One thing that stands out to me is how unflattering the new charge port looks carved into the side panel. The old one looked much cleaner. Since they were redoing it anyway why not move it to the front or rear as this is much better for most charger parking spaces.

Ehh.. I don’t agree. I think the new charge port looks better. Granted, my favorite charge port design is Ford’s with the circular light indicator.

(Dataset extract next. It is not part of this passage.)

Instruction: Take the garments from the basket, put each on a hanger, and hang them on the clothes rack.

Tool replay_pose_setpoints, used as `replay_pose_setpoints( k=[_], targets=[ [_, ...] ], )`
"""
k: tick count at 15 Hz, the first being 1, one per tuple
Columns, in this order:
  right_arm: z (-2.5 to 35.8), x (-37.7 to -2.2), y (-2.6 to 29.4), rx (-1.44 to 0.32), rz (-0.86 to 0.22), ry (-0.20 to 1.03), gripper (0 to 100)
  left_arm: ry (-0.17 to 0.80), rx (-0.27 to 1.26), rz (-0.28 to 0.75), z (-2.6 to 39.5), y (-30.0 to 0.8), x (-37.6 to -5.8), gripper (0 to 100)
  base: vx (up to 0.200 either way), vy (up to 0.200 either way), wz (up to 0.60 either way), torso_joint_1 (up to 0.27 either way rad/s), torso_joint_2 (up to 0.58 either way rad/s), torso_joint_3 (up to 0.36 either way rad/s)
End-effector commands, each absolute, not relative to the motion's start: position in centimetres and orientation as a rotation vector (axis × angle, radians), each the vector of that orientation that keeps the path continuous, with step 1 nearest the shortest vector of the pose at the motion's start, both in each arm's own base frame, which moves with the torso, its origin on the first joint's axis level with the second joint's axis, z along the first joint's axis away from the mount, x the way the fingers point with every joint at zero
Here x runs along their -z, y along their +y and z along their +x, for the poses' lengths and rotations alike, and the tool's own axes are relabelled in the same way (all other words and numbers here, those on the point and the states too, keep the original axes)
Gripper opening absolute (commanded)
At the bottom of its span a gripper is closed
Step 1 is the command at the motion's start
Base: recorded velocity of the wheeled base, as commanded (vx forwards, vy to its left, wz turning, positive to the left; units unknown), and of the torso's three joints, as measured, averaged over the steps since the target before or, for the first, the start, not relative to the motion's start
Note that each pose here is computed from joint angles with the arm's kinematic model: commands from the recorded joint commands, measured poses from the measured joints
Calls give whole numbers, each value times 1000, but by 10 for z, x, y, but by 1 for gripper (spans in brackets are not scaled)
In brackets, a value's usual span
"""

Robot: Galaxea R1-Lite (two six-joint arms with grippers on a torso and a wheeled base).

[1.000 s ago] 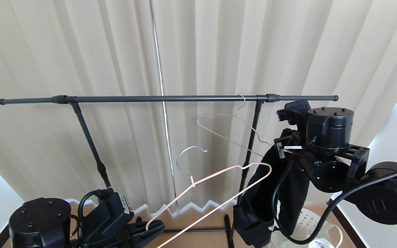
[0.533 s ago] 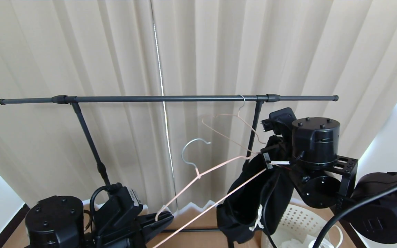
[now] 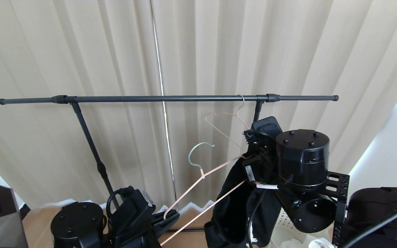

Since I own a Leaf and Volt, I can agree that the front of the car is the most convenient place to put the port. But Nissan’s charge door is ugly.

Putting it on the rear is a pain in the rear. I test drove the i3 for 3 days and that was my biggest complaint. I had to back into my garage as well as public chargers. Not smart.

Aesthetically, I think a charge door on the driver’s side looks the best. When I see cars charging at public stations, that just looks best to me.

I agree that the rear (especially the passenger side rear) is the worst possible place for a charge port.

That said, what is so bad about backing into your garage? I’ll be honest, it frightens me a little that this is such a common complaint. Are most drivers completely unable to back into a garage? It’s really not that hard – use the side mirrors and put a visual if you have to (e.g. a tennis ball on a string) to help you align the car.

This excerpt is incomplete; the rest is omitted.